=== Begin Enclosure ===

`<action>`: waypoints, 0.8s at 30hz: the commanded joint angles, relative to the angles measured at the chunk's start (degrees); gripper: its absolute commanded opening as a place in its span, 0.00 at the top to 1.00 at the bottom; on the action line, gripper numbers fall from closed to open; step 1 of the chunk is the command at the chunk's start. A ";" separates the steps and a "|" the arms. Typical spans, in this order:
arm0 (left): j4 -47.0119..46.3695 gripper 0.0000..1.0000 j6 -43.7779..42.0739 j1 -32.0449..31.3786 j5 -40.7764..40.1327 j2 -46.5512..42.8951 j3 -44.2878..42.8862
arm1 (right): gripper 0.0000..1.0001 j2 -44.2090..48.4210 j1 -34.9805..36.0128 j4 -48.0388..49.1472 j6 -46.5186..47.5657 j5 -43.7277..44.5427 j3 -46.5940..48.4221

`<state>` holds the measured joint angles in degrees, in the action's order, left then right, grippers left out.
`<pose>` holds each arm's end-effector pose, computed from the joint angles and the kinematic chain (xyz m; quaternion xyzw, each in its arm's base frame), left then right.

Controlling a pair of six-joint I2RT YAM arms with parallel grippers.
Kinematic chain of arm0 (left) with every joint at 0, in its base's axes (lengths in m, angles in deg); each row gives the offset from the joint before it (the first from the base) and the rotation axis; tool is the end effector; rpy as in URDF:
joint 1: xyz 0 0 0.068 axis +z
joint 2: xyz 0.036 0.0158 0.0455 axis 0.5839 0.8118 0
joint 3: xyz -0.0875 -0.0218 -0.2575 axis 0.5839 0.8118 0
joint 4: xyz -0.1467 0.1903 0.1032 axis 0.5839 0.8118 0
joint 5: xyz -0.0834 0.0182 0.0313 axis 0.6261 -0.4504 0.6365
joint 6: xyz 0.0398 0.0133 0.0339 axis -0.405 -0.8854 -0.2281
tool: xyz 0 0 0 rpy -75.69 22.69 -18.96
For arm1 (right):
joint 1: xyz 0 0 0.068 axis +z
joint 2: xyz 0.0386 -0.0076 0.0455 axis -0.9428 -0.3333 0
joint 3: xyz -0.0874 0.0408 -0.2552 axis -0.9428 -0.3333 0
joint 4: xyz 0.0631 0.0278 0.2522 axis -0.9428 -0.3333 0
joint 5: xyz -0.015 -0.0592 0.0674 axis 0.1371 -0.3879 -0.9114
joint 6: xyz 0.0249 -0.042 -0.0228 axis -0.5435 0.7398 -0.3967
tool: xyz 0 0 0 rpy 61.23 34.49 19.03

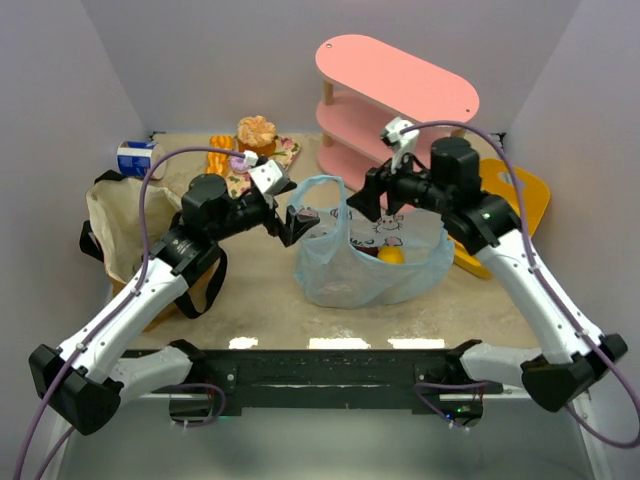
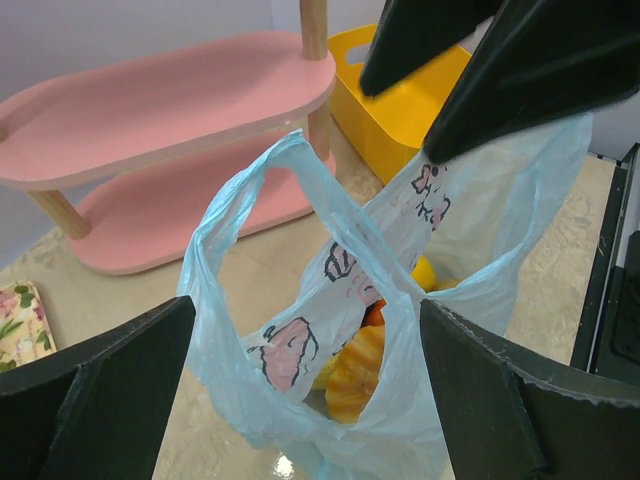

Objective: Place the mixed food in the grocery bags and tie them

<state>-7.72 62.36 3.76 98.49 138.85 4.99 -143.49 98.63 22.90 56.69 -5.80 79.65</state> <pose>0.2010 -0.1437 0.3861 0.3529 0.6536 -0.3290 0.5831 0.2139 0.1288 0.4440 -0.2847 0.7433 0.2953 0.5285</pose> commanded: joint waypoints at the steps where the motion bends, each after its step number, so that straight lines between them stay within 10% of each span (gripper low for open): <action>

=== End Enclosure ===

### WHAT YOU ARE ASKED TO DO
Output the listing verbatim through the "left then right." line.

### RESULT OF THIS TASK
`<action>`: waypoints, 0.8s at 30hz: the commanded joint angles, relative to the angles measured at the chunk's start (degrees); gripper: its absolute commanded opening as a place in its span, 0.00 at the top to 1.00 at the bottom; on the action line, gripper numbers fall from closed to open; step 1 of the chunk is the command at the chunk's start. A ";" separates the steps and a "|" the arms. Typical spans, in this order:
arm0 (left): j4 -47.0119..46.3695 gripper 0.0000..1.0000 j6 -43.7779..42.0739 j1 -32.0449..31.3786 j5 -40.7764..40.1327 j2 -46.5512..42.8951 j3 -44.2878..42.8862
arm1 (right): gripper 0.0000..1.0001 j2 -44.2090..48.4210 j1 -34.9805..36.0128 j4 -48.0388..49.1472 j6 -46.5186..47.5657 j5 -43.7277..44.5427 j3 -46.5940..48.4221

`<state>` holds the measured joint angles in degrees, in the action's order, left then right, grippers left out.
`<pose>` holds each arm's end-effector pose, computed from the joint angles and the kinematic chain (xyz m; quaternion xyzw, each in its arm's base frame), left then right.

This completes the answer to the exercise.